# Work order:
From the line containing "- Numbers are" to the last line below, retype everything word for word.

# Data segment:
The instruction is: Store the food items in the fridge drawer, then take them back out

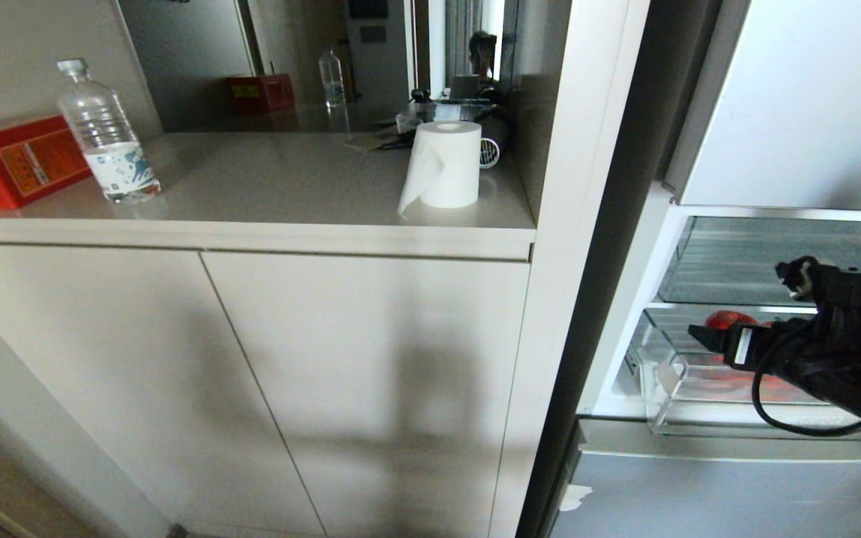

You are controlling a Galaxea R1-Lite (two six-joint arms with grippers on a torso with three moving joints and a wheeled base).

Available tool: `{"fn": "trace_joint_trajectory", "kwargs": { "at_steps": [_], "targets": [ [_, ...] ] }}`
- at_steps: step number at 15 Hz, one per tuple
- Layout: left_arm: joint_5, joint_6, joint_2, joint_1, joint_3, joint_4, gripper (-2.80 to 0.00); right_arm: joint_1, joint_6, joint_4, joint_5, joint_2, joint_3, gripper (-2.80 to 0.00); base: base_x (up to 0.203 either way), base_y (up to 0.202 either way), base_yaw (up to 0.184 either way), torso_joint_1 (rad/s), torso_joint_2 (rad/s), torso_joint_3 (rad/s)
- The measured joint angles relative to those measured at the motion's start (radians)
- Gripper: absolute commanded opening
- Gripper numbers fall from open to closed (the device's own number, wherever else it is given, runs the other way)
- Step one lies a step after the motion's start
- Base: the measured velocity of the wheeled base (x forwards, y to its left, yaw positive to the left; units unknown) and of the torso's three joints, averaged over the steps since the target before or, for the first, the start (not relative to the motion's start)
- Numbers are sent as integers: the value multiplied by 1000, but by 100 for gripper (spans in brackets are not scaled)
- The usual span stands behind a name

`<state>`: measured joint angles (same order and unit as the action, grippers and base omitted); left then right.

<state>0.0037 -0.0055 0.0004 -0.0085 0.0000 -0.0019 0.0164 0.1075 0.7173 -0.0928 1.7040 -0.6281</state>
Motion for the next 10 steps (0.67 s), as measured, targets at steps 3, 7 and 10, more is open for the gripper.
{"fn": "trace_joint_trajectory", "kwargs": {
  "at_steps": [3,7,10],
  "targets": [
    [0,0,0,0,0,0,-280,14,-29,-43,-5,17,-16,0,0,0,0,0,0,0],
    [0,0,0,0,0,0,-280,32,-41,-231,-7,-45,-37,0,0,0,0,0,0,0],
    [0,0,0,0,0,0,-280,43,-40,-420,-6,-129,-58,0,0,0,0,0,0,0]
  ]
}}
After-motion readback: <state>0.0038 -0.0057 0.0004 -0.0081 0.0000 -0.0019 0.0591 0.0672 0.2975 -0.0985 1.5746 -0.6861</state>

# The completed task:
- Numbers are sent as integers: the value multiplied by 1000, but by 100 for gripper (spans in brackets are not scaled)
- The usual span stands behind a name

`<state>`: measured joint angles (same order and unit as the action, grippers and base omitted); left then right.

<state>0.0037 -0.0055 0.0004 -0.0085 0.0000 -0.0019 0.0164 0.1075 0.7173 -0.0928 1.7040 -0.6281</state>
Motion for the next 10 steps (0.67 s), as measured, targets at steps 3, 7 and 10, more is open for the gripper.
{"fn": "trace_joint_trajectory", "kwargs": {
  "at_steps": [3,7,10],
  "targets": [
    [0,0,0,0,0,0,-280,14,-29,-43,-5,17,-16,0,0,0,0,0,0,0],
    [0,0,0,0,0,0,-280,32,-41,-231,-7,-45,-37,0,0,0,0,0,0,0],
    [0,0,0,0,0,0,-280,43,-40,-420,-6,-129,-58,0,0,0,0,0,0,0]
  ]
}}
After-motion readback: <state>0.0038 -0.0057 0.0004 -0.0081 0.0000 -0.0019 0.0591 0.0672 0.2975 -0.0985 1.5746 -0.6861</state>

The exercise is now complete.